Dive Brief:
- Sixty percent of CMOs will to cut their marketing analytics departments by 50% by 2023, due to a “failure to realize promised improvements,” according to a new forecast from Gartner, “Predictions 2019: Marketing Seeks a New Equilibrium.” Other factors contributing to the cuts include shifting customer behavior, regulatory pressures, organizational shifts and automation disruption.
- Gartner predicts autonomous marketing systems will issue 55% of multichannel marketing messages based on marketer criteria and real-time customer behavior by 2023, resulting in a 25% lift in response rates. That same year, audiences are predicted to watch 20% fewer minutes of video ads per day, leading brands to embrace short-form video ads. By 2022, content creators are expected to produce more than 30% of their digital content using artificial intelligence, which will enhance productivity and ad effectiveness, while disrupting the creative process.
- Other predictions include a 25% reduction in investment of marketing-funded customer experience programs, and a shift in CMOs' top priority from CX to profitability by 2022. Brands that invest in user-level control over marketing data will decrease customer churn by 40% and boost lifetime value by 25% in 2023, per Gartner.
Dive Insight:
Marketers continue to struggle with pulling insights from the vast amounts of data that they collect, and many CMOs are hiring new analytics teams as a solution. The prediction that most CMOs will cut their analytics teams by half in the future is based on four areas of change: consumers embracing the convenience of voice, growing regulatory pressure of how data is used, high performance expectations from the c-suite and the growing automation of some marketing functions.
Gartner's predictions are in line with a recent Kantar study showing that marketers are having trouble determining marketing performance and missing opportunities for growth, with 40% using ROI measurement methods based on short-term sales, and 85% insisting that blending short- and long-term measures is the best way to determine ROI. Seventy-eight percent “strongly” or “somewhat” agreed that it’s difficult to determine performance across channels.
New regulations on the use of customer data will have a greater impact on marketing practices over the next few years, Gartner predicts. The European Union’s General Data Protection Regulation (GDPR) implemented last May could be a springboard for other similar policies, and Facebook’s Cambridge Analytica scandal have shed light on the issue of data privacy. GDPR requires consent before internet companies can collect data online. Marketers who were prepared to meet and exceed the GDPR standards saw increased consumer trust, loyalty and engagement levels a few months in, per a CMO Council and SAP Customer Experience survey.

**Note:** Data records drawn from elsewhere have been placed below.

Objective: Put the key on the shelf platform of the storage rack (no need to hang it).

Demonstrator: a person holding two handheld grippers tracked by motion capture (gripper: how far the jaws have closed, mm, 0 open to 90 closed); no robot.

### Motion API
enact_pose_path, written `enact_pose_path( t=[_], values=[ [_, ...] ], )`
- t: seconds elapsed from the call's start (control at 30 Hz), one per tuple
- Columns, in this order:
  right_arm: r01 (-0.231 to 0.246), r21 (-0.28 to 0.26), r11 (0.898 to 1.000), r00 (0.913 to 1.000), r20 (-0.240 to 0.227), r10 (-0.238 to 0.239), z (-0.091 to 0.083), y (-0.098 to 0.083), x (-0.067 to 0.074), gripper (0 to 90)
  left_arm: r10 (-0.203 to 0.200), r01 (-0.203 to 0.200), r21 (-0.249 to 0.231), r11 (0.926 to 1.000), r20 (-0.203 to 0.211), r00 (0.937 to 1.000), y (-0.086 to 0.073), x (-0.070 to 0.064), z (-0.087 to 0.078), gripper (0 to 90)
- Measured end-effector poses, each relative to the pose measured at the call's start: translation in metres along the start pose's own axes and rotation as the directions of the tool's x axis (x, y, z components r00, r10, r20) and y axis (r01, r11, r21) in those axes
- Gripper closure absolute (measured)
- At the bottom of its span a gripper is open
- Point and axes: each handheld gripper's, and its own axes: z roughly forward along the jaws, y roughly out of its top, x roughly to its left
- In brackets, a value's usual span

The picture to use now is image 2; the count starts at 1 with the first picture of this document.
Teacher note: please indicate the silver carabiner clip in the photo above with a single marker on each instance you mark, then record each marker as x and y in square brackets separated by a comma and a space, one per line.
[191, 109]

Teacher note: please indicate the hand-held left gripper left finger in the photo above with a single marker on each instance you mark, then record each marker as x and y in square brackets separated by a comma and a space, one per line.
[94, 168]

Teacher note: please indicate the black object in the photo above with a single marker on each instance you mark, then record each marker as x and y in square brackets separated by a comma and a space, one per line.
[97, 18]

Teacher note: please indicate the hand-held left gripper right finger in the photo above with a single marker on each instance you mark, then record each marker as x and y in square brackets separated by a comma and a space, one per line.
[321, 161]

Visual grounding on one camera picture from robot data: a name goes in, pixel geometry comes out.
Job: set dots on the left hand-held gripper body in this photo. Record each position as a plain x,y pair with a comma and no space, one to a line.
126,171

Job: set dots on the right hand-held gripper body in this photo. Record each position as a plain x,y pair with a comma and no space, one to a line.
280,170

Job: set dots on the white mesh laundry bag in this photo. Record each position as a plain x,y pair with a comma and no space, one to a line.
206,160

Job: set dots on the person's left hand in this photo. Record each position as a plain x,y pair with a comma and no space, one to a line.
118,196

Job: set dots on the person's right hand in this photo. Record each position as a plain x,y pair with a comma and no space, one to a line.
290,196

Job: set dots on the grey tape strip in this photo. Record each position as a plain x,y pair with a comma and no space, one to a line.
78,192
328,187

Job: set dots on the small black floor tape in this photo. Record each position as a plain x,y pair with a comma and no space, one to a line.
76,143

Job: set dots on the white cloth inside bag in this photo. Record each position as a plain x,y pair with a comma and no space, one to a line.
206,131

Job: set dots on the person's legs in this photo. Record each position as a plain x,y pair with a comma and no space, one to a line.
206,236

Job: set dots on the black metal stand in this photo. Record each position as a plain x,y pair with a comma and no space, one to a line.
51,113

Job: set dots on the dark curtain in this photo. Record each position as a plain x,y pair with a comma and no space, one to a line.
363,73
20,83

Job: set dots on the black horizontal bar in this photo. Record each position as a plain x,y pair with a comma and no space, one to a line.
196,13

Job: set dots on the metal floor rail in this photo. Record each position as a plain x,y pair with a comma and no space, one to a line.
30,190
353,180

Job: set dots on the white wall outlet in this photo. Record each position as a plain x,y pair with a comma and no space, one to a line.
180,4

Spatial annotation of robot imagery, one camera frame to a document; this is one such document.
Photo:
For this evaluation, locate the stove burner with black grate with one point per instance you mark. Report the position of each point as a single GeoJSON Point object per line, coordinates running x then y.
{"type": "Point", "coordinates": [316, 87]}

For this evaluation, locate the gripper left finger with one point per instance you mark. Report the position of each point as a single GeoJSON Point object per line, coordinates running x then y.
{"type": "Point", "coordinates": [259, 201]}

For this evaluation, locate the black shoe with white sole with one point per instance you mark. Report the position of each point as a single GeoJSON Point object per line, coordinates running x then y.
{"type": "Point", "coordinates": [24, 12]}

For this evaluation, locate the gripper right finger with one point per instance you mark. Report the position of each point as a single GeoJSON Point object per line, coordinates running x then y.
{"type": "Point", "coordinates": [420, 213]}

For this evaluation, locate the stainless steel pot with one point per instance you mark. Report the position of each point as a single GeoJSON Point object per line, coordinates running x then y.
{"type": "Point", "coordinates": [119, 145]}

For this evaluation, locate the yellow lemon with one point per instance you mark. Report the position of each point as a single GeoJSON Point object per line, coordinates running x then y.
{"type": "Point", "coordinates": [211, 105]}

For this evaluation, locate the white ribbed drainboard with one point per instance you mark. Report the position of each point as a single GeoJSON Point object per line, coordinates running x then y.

Emerging technologies, including voice and marketing automation, could impact how marketers analyze and use data. Gartner predicts that voice technology will see increased consumer adoption, but 44% of consumers would be more willing to use a personal assistant app if they were assured that their personal data would remain on the device. Marketers are also showing more interest in artificial intelligence for its efficiency, with 53% of B2B marketers saying AI will boost marketing effectiveness in driving revenue, according to EverString and Heinz Marketing.